### Your objective
Copy out all of the data word for word. Omit every picture.
*** Opening Collected data ***
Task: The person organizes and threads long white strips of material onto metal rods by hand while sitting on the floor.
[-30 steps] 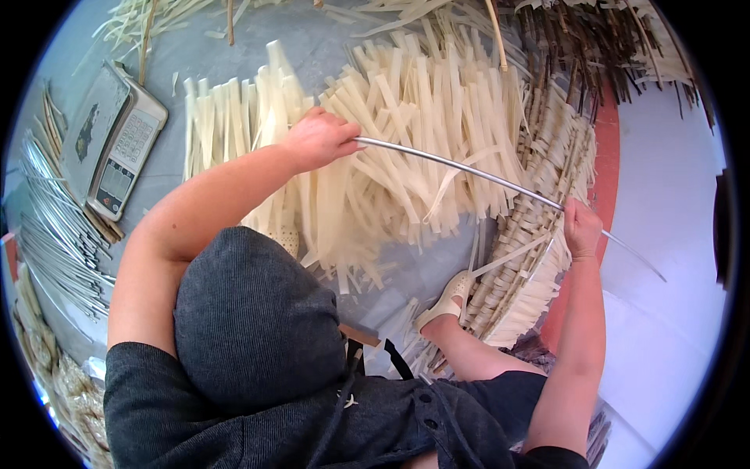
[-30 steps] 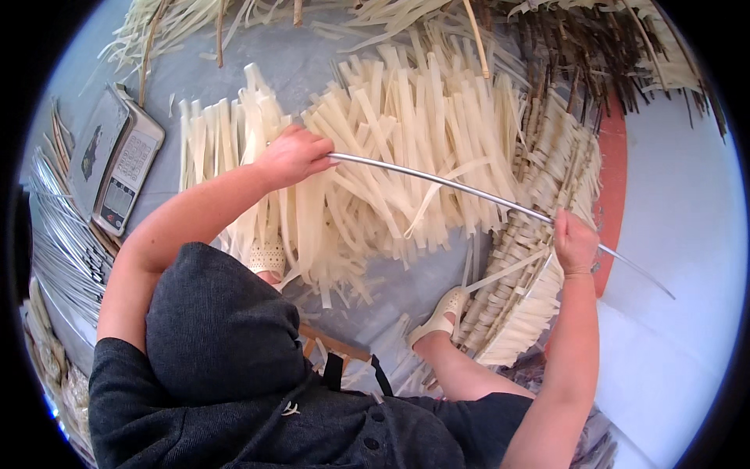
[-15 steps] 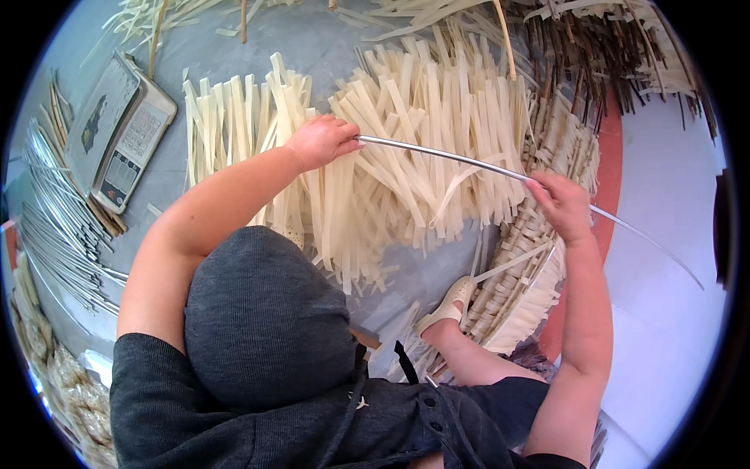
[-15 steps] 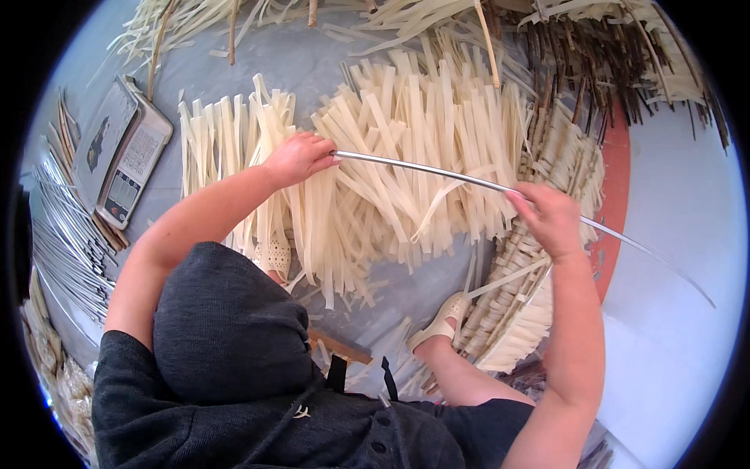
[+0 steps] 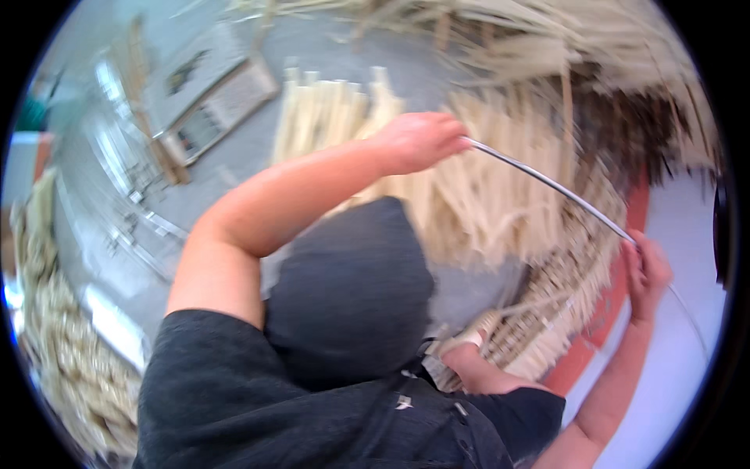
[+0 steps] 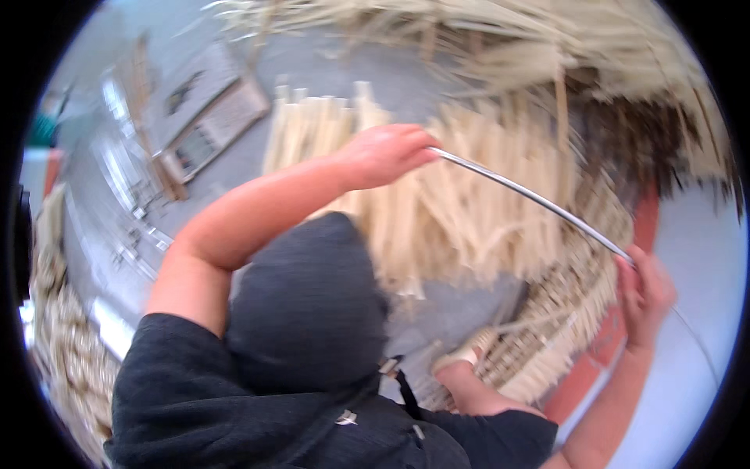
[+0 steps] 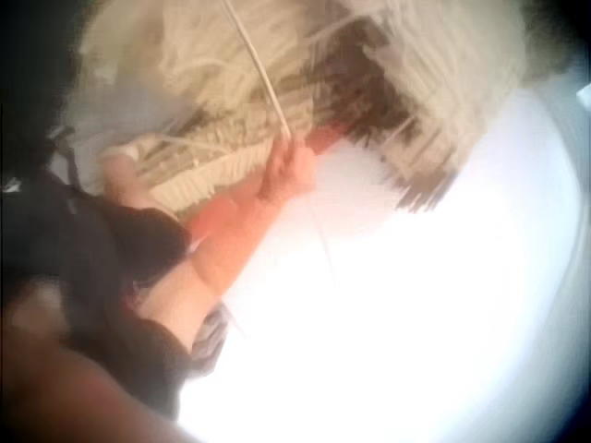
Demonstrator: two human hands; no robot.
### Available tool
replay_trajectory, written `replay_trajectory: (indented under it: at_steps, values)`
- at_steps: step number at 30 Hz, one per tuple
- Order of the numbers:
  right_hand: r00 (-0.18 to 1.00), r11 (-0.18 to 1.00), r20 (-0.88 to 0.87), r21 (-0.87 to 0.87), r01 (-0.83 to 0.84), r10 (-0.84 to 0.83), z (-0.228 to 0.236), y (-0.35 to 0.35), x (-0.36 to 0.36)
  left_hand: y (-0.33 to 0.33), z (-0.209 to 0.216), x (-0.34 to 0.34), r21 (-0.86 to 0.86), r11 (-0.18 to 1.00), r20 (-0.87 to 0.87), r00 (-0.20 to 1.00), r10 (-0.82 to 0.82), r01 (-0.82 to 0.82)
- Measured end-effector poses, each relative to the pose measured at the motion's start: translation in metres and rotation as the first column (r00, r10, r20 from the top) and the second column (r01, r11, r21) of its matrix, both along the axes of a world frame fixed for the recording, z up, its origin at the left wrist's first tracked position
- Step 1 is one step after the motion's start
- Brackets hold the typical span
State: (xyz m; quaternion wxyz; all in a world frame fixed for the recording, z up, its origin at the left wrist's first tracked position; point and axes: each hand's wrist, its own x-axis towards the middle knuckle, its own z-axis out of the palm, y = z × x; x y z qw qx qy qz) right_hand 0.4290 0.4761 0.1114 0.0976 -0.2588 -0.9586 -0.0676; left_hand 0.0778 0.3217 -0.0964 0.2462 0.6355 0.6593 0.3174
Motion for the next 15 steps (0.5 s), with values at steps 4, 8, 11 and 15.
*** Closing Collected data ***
### Answer box
Task: The person organizes and threads long white strips of material onto metal rods by hand while sitting on the floor.
[-30 steps] 
[-30 steps] 
[-15 steps] 
[-15 steps] 
[+0 steps] 
[+0 steps] 
[+0 steps] 
Demonstrator: two human hands; no robot.
### Available tool
replay_trajectory, written `replay_trajectory: (indented under it: at_steps, values)`
- at_steps: step number at 30 Hz, one per tuple
- Order of the numbers:
  right_hand: r00 (-0.18 to 1.00), r11 (-0.18 to 1.00), r20 (-0.88 to 0.87), r21 (-0.87 to 0.87), r01 (-0.83 to 0.84), r10 (-0.84 to 0.83), z (-0.228 to 0.236), y (-0.35 to 0.35), x (-0.36 to 0.36)
  left_hand: y (-0.33 to 0.33), z (-0.209 to 0.216), x (-0.34 to 0.34), r21 (-0.86 to 0.86), r11 (-0.18 to 1.00), r20 (-0.87 to 0.87), r00 (-0.20 to 1.00), r10 (-0.82 to 0.82), r01 (-0.82 to 0.82)
- Measured end-effector poses, each relative to the pose measured at the motion's start: translation in metres and rotation as the first column (r00, r10, r20 from the top) and the second column (r01, r11, r21) of its matrix, both along the axes of a world frame fixed for the recording, z up, its origin at the left wrist's first tracked position
- Step 1 is one step after the motion's start
- Brackets hold the typical span
State: (xyz m; quaternion wxyz; all in a world frame fixed for the recording, z up, its origin at the left wrist's first tracked position; point and axes: each hand's wrist, its own x-axis towards the middle knuckle, its own z-axis out of the palm, y = z × x; x y z qw qx qy qz) right_hand 0.4290 0.4761 0.1114 0.0976 -0.2588 -0.9586 -0.0676; left_hand 0.0778 0.3217 -0.0964 0.2462 0.6355 0.6593 0.3174
Motion for the next 15 steps (0.5 s), with values at steps 4, 8, 11 and 15.

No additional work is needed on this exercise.